Exercise directions: The answer must be every line of the data that holds the word "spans".

Information:
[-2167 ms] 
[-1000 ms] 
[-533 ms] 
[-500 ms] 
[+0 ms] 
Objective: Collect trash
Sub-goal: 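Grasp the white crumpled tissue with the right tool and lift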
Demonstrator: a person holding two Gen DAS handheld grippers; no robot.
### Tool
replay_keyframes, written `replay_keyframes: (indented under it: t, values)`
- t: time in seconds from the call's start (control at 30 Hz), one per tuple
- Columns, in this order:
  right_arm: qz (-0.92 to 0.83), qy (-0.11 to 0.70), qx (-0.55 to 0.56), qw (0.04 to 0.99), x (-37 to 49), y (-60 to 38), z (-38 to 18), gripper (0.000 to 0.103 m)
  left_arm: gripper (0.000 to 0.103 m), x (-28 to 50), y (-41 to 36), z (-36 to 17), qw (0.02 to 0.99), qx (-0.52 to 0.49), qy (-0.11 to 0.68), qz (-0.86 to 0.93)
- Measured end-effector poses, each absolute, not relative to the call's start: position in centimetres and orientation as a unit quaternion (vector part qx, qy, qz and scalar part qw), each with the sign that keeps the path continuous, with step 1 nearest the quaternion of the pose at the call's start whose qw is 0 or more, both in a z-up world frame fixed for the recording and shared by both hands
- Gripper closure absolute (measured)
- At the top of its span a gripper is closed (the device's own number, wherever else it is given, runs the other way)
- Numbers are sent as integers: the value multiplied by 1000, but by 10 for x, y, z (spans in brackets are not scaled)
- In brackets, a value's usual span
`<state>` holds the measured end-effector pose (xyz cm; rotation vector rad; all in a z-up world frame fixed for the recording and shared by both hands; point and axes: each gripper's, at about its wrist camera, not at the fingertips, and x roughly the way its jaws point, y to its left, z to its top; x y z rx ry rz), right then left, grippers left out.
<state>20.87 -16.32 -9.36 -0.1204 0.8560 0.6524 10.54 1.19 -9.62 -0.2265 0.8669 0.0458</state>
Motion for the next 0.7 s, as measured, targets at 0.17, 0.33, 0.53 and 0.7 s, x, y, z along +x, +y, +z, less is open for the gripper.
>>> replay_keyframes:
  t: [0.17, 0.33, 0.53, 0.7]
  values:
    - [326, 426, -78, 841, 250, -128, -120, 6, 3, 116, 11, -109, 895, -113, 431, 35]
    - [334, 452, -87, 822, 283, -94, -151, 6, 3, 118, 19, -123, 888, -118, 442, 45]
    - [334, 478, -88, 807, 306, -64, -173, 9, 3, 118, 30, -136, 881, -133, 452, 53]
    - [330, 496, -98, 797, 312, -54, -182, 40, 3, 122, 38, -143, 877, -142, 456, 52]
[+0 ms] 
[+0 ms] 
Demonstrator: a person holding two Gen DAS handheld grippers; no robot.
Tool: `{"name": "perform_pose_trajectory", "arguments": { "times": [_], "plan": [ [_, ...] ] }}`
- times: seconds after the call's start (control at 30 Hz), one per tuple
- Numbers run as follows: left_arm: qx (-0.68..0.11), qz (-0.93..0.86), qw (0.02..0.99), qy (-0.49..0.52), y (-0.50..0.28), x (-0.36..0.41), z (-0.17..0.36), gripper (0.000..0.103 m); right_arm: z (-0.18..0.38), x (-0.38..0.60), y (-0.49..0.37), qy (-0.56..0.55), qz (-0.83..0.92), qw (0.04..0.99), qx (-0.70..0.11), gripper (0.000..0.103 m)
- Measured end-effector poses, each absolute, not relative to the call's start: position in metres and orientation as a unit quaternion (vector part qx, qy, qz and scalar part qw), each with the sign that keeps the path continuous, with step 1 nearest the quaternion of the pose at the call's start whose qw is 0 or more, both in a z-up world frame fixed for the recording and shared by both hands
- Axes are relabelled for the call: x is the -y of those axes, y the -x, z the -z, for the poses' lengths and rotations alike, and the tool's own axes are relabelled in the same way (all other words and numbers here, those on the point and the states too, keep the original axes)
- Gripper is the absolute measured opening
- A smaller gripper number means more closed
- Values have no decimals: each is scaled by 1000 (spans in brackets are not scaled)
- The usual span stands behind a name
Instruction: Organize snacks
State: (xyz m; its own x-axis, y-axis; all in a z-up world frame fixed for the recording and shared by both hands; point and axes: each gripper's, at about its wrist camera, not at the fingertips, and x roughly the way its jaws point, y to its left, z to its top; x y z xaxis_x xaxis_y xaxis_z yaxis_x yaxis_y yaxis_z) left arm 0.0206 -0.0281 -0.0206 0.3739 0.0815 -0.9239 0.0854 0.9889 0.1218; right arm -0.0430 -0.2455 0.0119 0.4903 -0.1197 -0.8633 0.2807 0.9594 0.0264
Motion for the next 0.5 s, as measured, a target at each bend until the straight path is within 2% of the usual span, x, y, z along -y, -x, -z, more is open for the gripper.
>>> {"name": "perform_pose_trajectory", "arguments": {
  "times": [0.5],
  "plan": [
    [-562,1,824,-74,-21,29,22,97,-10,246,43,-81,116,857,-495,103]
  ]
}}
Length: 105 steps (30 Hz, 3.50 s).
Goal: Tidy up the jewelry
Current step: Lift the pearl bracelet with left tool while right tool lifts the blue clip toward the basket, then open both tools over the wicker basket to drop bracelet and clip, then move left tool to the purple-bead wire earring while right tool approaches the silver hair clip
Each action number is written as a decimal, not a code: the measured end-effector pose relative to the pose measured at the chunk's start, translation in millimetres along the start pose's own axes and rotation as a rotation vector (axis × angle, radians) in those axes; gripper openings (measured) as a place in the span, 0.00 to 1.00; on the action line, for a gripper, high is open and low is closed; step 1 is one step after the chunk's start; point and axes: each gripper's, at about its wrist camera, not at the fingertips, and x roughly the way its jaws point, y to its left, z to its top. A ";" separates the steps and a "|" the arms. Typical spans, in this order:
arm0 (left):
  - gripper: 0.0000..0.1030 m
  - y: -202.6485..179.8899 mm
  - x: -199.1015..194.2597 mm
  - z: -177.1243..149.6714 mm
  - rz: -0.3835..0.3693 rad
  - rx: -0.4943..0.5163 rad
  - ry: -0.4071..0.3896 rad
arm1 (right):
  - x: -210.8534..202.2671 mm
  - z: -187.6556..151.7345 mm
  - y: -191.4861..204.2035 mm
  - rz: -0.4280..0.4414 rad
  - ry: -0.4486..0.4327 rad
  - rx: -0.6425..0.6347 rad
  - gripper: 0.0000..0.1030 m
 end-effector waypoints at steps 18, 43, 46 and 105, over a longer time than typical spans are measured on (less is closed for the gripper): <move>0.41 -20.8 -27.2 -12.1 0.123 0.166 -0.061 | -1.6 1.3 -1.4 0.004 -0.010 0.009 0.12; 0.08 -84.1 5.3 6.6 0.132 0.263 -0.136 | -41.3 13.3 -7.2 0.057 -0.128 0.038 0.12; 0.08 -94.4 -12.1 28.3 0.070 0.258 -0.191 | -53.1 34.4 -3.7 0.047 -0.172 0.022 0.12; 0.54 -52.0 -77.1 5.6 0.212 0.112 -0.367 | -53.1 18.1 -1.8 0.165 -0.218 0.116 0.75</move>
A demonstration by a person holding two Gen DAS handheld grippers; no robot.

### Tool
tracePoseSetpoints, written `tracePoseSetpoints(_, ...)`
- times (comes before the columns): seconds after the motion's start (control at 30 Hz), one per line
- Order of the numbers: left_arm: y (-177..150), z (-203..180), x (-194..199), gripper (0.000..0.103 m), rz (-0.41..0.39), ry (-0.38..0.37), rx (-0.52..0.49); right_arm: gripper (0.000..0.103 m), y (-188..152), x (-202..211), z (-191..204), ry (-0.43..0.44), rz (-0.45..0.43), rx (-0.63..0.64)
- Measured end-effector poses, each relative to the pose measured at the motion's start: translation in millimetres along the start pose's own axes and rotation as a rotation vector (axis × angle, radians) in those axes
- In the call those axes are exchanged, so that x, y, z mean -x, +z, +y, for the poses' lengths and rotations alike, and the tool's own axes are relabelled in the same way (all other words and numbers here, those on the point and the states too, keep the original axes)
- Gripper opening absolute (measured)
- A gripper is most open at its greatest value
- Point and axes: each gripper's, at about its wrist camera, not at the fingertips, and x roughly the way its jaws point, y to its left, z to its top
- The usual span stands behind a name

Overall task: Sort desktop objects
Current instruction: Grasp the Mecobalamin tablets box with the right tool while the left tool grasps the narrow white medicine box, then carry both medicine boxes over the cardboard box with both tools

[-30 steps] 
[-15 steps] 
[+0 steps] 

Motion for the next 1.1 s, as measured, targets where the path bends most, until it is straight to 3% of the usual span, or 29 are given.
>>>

Written answer:
- Numbers are sent as integers: the value multiplied by 1000, but by 10 for x, y, z (spans in brackets are not scaled)
- Values have no decimals: each is scaled by 1000 (spans in brackets are not scaled)
Each action number is written as a decimal, not a code: the measured end-effector pose relative to the pose measured at the chunk's start, translation in millimetres along the start pose's own axes and rotation as a rotation vector (axis × angle, radians) in those axes; gripper openings (measured) as a place in the span, 0.00 to 1.00; on the action line, for a gripper, high is open and low is closed; step 1 is one step after the chunk's start; point and axes: each gripper's, at about its wrist camera, not at the fingertips, and x roughly the way its jaws point, y to its left, z to its top. A ";" separates the steps and a "|" the arms. Typical spans, in this order:
 end-effector waypoints at steps 18, 43, 46 and 105, over a longer time than typical spans are measured on (less is closed for the gripper): <move>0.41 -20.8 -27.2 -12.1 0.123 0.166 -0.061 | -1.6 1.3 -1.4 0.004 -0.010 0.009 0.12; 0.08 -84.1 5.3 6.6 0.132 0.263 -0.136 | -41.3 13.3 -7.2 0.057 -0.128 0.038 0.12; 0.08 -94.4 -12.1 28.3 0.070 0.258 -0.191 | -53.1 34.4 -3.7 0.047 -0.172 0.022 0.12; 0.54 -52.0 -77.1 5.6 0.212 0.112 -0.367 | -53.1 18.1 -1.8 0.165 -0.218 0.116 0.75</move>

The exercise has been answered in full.